From a physiological point
of view, one of the main differences between the cool season grasses and the
warm season grasses, is that the warm season grasses are better able to carry
on photosynthesis at higher temperatures. On the other hand, cool season
grasses tend to reduce their photosynthetic rate as the temperatures increase.
At the same time their rate of respiration increases. That means they are using
more food, but they are producing less. During sustained heat spells the cool
season turf can use up more stored energy than it can replace. The plant is
literally starving to death. When this happens, the plant becomes weakened and
it can easily succumb to one or more of the numerous stress factors that plague
it during the long hot summer.
The rule of thumb among turf
managers is to avoid feeding cool season turf during sustained periods of high
temperatures. Of course, they are trying to avoid such things as salt damage
from fertilizer, flush growth that would further weaken the plant, and diseases
that may attack any lush turf that might be produced from the flush growth.
However, even if the turf managers are successful in their efforts, they still
stand a very real chance of losing turf due to what amounts to starvation.
Many turf managers have
found that Nature Safe allows them to grow much better cool season turf in
areas that suffer from sustained heat. Some of this success is due to such
things as the lowered salt index in Nature Safe, the lack of flush growth after
applying Nature Safe, superior root systems, and the suppression of pathogens
like fungus diseases and nematodes.
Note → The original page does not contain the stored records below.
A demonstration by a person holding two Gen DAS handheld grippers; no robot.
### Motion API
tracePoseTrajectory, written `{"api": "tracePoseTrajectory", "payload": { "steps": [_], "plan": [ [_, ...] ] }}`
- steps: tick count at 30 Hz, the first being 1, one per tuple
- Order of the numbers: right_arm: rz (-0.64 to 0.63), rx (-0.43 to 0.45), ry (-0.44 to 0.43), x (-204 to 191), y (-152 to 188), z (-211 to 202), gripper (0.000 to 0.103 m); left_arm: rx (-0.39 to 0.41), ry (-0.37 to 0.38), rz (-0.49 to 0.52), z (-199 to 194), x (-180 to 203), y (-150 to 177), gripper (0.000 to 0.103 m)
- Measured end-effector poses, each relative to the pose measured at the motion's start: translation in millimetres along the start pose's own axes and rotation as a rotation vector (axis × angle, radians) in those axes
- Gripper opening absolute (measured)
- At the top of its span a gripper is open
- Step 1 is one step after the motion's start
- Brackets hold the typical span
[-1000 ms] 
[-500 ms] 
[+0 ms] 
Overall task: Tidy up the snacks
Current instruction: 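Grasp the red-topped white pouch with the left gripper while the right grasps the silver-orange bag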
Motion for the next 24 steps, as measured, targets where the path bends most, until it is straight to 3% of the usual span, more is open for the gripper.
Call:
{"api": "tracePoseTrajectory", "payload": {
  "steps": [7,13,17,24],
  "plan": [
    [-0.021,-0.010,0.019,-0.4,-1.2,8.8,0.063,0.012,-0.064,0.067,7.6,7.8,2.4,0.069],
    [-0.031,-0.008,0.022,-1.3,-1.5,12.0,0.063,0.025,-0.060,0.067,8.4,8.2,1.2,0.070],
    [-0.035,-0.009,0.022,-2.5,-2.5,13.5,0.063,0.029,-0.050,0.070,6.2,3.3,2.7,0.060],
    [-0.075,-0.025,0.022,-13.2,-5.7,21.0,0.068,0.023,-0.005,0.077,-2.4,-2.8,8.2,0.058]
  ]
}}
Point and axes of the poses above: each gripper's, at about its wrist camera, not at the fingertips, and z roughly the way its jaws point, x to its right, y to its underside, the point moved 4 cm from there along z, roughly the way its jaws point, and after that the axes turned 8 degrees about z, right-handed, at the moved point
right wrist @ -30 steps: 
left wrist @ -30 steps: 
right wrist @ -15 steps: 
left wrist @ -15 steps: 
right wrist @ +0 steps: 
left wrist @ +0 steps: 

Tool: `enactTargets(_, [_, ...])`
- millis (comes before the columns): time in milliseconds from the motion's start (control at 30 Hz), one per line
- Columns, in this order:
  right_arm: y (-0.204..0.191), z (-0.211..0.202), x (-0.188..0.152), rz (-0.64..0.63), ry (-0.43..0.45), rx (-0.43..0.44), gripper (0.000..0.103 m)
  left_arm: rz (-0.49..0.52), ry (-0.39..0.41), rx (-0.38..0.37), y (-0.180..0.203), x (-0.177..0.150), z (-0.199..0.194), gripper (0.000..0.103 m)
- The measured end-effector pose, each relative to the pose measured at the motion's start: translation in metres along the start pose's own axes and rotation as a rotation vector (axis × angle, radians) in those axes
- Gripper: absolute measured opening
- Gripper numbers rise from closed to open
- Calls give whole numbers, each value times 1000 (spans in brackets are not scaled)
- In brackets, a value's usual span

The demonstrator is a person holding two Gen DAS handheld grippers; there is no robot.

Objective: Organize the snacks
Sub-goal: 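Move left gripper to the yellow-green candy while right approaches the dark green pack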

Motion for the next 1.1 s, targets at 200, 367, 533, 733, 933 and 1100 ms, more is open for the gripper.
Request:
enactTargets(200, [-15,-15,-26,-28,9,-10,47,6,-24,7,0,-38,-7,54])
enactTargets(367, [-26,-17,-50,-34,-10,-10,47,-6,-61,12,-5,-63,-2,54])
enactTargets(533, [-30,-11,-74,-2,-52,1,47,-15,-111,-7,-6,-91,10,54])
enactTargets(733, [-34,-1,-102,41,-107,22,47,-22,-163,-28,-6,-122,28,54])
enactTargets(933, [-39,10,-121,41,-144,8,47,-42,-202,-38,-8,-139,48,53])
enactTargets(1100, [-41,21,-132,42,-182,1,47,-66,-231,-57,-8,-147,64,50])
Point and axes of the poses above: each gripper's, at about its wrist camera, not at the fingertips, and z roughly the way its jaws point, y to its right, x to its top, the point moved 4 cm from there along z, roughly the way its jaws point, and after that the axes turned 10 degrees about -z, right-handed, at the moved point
There is one usually overlooked factor that
helps the cool season turf survive when it is fertilized regularly with Nature
Safe - the extra carbon dioxide that a healthy population of soil microbes
produce as a by-product of their activity. With this extra carbon dioxide the
cool season turf can carry on more photosynthesis than would otherwise be
possible. This is the same mechanism that helps semi-shaded turf to prosper in
areas where it could not otherwise survive. Even though the plant may be unable
to carry on photosynthesis at high efficiency levels, it may be able to produce
just enough extra food to make it over the hump. The extra food produced from
the CO2 can mean the difference between life and death for the
plant. That is one of the main reasons that Nature Safe fertilized turf
survives some of the hottest summers in the North as well as in the transition
zone while neighboring turf that is being maintained under different regimes
frequently suffers.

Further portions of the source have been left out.